Abbildung 2. Das Kerberos-Authentifizierungsmodul muss als Native aufgeführt sein.
Wenn das Kerberos-Authentifizierungsmodul als aufgeführt ist Gelang es Modul eher als ein Einheimisch Modul, weil das Modul direkt von der Standardwebsite verwendet wird. Wenn Sie die auswählen Virtuelles Standardverzeichnis Container und doppelklicken Sie auf Module Symbol sollten Sie nicht siehe KERBAUTH aufgelistet.

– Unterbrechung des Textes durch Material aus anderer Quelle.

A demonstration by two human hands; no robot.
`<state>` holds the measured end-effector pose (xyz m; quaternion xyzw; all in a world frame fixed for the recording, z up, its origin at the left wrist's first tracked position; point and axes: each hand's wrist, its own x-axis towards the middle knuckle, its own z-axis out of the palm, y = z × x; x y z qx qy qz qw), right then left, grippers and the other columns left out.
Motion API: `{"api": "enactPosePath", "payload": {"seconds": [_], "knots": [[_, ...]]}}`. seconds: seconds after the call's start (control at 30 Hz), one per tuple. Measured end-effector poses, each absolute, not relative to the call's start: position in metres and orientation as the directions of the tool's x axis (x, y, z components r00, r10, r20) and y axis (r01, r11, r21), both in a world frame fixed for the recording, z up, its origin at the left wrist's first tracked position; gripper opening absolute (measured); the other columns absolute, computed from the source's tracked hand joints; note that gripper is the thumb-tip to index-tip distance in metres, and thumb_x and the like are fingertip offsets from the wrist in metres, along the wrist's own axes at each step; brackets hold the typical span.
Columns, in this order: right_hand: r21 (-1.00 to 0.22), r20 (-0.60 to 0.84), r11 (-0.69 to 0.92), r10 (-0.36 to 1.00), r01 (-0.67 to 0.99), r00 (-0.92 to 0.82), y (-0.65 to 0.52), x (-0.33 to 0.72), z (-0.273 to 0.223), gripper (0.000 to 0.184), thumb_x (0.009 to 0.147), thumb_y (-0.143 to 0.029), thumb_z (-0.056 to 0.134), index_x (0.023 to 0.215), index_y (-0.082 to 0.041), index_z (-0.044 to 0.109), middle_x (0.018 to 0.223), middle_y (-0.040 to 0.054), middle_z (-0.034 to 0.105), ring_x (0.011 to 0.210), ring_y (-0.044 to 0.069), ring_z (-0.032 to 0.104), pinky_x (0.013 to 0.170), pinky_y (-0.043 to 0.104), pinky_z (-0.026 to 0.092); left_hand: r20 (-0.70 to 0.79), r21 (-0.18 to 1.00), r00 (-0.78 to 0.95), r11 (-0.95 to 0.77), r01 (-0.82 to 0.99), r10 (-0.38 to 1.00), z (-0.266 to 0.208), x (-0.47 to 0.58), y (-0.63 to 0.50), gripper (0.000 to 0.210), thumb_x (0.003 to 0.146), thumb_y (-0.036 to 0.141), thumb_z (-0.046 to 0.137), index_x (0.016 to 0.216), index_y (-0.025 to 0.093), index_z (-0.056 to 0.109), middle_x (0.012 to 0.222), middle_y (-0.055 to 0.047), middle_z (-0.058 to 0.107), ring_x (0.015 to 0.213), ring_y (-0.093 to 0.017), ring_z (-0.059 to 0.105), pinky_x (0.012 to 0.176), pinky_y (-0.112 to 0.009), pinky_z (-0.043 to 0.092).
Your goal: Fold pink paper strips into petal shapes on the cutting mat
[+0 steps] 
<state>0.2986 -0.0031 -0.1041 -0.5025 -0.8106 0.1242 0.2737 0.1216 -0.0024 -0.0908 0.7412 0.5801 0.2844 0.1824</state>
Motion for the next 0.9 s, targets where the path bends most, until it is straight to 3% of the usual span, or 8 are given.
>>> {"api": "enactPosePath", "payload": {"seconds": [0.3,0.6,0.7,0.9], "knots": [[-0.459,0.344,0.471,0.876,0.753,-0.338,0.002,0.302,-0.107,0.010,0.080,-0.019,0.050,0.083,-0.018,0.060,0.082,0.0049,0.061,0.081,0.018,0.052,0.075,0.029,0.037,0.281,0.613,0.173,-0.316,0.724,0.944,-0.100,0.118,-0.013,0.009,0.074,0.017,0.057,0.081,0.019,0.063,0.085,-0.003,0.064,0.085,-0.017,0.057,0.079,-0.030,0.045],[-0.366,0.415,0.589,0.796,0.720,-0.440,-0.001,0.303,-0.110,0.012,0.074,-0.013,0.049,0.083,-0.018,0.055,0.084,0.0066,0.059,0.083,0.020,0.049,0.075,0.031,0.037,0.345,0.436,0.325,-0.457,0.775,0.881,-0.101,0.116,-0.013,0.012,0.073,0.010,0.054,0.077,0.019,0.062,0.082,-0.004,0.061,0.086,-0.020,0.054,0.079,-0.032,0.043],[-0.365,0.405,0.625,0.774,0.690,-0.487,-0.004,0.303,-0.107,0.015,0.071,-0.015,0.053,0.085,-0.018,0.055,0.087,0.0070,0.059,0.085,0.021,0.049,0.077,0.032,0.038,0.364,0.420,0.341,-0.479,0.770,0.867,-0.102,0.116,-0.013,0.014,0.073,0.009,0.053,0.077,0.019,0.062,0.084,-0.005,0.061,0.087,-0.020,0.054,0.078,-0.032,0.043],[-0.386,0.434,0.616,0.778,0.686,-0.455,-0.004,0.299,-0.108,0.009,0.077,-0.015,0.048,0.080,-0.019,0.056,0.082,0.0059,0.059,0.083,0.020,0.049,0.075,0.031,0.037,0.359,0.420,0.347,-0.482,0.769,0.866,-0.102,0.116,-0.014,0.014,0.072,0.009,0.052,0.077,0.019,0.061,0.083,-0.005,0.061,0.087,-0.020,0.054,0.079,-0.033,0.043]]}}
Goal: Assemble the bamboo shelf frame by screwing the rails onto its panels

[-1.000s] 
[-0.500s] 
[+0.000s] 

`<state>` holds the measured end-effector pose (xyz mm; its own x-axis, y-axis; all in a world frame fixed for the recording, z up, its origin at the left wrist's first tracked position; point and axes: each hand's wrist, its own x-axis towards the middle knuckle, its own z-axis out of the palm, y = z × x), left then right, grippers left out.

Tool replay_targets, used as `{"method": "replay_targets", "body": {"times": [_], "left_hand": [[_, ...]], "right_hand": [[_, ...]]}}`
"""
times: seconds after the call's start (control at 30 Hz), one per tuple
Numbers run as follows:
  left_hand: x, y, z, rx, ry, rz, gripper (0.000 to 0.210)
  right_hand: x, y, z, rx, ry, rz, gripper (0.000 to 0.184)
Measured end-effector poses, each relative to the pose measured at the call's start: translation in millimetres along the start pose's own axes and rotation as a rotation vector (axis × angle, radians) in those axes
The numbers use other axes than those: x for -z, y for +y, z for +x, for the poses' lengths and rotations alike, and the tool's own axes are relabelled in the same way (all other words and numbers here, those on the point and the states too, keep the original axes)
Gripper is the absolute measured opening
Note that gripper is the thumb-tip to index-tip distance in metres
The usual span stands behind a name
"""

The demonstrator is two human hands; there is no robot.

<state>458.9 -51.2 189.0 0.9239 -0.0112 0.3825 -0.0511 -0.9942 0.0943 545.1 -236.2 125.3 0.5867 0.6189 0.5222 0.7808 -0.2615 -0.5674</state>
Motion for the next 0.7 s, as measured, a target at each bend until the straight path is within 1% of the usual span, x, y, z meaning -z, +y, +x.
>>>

Wenn das Modul ist In der Liste müssen Sie festlegen, für welche virtuellen Verzeichnisse das Modul erforderlich ist. Anschließend müssen Sie das Modul von der Standardwebsite entfernen und direkt auf die virtuellen Verzeichnisse anwenden, für die es erforderlich ist. Exchange 2010 fügt automatisch das hinzu Kerberos-Authentifizierung Modul zu den virtuellen Verzeichnissen, wo erforderlich. Daher sollte dieses spezielle Problem nur auftreten, wenn der Server eine Nicht-Exchange-Website hostet, die die Kerberos-Authentifizierung verwendet.
Wie Sie sehen, gibt es eine Reihe möglicher Ursachen für einen EMV-Fehler. Wenn keine der von mir beschriebenen Techniken das Problem behebt, überprüfen Sie die Bindungen für die Standardwebsite, um sicherzustellen, dass die HTTP-Bindungen nicht entfernt wurden. Die EMV kann nicht funktionieren, wenn IIS nur Bindungen für HTTPS (SSL) enthält.
ÜBER DEN AUTOR: Brien Posey ist ein achtmaliger Microsoft MVP mit zwei Jahrzehnten IT-Erfahrung. Bevor er freiberuflicher technischer Redakteur wurde, arbeitete Brien als CIO in einer nationalen Kette von Krankenhäusern und Gesundheitseinrichtungen. Er war auch als Netzwerkadministrator für einige der größten Versicherungsunternehmen des Landes und für das Verteidigungsministerium in Fort Knox tätig.